=== Listed records ===

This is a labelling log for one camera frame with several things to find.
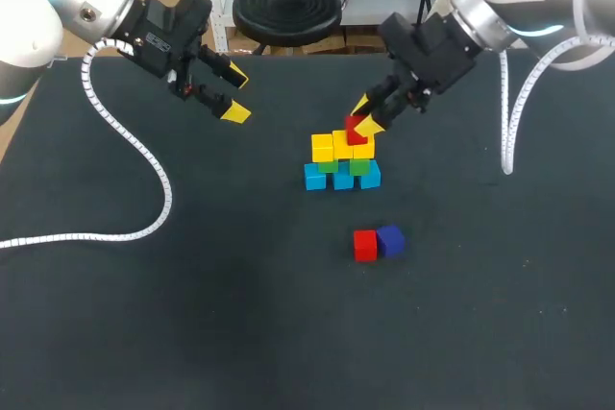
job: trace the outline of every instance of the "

===
=== Listed records ===

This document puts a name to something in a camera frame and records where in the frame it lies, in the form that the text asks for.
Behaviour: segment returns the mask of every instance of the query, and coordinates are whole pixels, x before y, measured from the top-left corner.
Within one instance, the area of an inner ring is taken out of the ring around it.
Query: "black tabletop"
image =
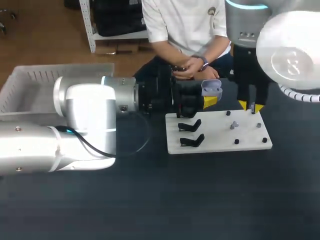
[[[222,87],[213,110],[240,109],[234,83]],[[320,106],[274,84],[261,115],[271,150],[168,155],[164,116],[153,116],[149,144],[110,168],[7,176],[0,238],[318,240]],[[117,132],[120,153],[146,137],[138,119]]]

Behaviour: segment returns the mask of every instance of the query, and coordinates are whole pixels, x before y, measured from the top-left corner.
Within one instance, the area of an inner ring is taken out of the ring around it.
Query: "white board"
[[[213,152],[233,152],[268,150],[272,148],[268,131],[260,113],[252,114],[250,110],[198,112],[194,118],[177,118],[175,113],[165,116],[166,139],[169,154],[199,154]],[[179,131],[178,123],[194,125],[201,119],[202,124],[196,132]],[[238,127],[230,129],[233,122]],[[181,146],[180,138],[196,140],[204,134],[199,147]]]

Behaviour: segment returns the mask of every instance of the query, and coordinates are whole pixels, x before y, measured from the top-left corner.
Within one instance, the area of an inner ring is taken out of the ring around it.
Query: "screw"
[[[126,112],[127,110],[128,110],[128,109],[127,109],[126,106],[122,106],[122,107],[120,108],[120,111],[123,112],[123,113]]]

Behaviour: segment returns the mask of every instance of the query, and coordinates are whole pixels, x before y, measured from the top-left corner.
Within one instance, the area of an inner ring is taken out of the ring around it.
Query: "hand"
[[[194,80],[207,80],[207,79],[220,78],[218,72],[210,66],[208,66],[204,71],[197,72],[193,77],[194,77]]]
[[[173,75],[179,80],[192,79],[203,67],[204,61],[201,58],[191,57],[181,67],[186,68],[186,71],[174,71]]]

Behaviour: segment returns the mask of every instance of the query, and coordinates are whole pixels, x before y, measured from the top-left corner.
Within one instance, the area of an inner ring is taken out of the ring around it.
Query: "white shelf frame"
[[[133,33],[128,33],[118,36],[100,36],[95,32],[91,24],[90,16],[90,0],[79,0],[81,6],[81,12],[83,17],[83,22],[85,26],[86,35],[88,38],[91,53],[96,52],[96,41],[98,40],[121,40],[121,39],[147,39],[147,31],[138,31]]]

===
=== Listed records ===

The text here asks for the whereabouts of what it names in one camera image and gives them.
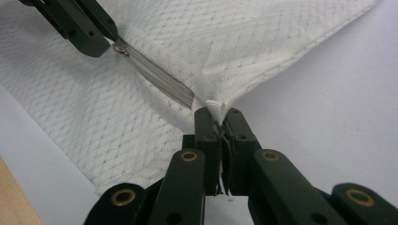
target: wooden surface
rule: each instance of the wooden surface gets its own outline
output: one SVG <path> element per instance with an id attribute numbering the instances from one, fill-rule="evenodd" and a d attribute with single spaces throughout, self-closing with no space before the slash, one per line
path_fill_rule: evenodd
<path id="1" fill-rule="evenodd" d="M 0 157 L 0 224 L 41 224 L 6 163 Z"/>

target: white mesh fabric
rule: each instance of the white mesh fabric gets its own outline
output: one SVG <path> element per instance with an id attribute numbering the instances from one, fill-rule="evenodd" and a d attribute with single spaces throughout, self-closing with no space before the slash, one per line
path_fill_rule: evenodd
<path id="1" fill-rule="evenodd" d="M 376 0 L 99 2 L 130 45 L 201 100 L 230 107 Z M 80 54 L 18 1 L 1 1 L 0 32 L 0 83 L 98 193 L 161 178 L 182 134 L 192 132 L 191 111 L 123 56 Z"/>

===

Within the listing above, find every line containing the string "gets" and return it.

rule: each instance of the wooden surface gets its own outline
rule: each instance of the white mesh fabric gets its own outline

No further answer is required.